Upon hearing the terms “probability” and “likelihood”, people will often tend to interpret them as synonymous. In statistics, however, the distinction between these two concepts is very important (and often misunderstood).
Probability refers to the chance of observing possible results if some certain state of the world were true1
Likelihood refers to hypotheses.
Let’s consider a coin toss. For a fair coin, the chance of getting a heads/tails for any given toss is 0.5.

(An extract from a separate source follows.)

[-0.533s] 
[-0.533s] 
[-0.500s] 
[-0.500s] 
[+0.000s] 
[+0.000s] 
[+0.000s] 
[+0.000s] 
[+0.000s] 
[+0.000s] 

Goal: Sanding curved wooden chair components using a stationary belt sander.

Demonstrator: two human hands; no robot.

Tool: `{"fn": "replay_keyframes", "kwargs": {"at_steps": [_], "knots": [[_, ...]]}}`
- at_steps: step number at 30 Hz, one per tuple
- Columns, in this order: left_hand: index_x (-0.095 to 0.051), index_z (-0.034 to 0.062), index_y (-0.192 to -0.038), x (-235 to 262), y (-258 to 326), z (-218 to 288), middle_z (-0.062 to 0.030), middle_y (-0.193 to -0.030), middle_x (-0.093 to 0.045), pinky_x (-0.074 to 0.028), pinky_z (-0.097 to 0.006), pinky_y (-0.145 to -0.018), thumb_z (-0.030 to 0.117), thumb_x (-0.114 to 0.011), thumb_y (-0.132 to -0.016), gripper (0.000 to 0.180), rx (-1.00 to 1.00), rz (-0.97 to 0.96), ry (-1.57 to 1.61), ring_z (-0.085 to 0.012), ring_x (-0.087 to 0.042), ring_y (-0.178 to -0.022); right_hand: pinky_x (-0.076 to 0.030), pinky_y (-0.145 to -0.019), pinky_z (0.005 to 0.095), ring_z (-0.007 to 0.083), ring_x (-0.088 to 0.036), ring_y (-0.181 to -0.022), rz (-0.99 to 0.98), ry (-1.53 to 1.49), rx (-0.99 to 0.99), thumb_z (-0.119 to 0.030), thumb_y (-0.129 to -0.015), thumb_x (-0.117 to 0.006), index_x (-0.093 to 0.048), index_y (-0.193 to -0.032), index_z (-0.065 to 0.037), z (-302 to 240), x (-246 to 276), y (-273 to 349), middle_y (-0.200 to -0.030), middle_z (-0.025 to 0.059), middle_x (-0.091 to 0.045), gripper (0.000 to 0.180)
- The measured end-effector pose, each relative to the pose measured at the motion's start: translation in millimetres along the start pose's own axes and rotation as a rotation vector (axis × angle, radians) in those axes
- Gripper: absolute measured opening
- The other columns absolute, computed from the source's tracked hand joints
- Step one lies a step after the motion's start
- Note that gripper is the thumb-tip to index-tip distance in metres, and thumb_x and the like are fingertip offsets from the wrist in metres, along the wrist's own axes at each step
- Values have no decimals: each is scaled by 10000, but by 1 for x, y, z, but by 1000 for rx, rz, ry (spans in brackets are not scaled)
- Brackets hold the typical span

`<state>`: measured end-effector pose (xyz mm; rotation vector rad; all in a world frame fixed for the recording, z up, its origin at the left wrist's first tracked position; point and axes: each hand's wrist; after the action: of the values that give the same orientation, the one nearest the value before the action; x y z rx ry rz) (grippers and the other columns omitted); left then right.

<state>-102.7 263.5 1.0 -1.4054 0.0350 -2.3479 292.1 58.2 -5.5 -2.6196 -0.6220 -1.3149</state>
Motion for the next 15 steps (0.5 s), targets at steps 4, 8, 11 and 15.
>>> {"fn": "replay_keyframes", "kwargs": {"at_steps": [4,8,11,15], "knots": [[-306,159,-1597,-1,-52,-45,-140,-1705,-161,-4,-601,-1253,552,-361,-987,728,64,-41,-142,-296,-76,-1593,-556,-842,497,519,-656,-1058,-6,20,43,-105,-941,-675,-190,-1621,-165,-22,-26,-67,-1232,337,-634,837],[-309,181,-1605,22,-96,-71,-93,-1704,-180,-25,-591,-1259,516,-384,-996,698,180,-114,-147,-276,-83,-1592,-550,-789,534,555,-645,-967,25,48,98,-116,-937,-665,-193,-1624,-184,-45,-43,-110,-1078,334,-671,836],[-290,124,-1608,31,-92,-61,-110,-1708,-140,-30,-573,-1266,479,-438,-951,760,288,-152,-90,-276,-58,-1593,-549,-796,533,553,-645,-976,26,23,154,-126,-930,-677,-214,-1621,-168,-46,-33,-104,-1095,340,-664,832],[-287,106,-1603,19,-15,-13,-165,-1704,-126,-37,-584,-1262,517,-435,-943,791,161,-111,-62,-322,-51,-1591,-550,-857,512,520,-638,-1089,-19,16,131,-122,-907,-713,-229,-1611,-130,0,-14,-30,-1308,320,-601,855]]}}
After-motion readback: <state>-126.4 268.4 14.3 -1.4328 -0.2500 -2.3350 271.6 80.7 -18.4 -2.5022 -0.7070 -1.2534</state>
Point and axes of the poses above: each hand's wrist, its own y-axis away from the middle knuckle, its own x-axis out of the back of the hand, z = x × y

We can simulate the number of “heads” in a single fair coin toss with the following code (because it is a single toss, it’s just going to return 0 or 1):
rbinom(n = 1, size = 1, prob = 0.5)
## [1] 0
We can simulate the number of “heads” in 8 fair coin tosses with the following code:
rbinom(n = 1, size = 8, prob = 0.5)
## [1] 7
As the coin is fair, what number of heads would we expect to see out of 8 coin tosses? Answer: 4! Doing another 8 tosses:
rbinom(n = 1, size = 8, prob = 0.5)
## [1] 3
and another 8:
rbinom(n = 1, size = 8, prob = 0.5)
## [1] 3
We see that they tend to be around our intuition expected number of 4 heads. We can change n = 1
to ask rbinom()
to not just do 1 set of 8 coin tosses, but to do 1000 sets of 8 tosses:
table(rbinom(n = 1000, size = 8, prob = 0.5))
##
## 0 1 2 3 4 5 6 7 8
## 7 35 114 205 267 225 110 34 3
We can get to the probability of observing \(k\) heads in 8 tosses of a fair coin using dbinom()
.
Let’s calculate the probability of observing 2 heads in 8 tosses.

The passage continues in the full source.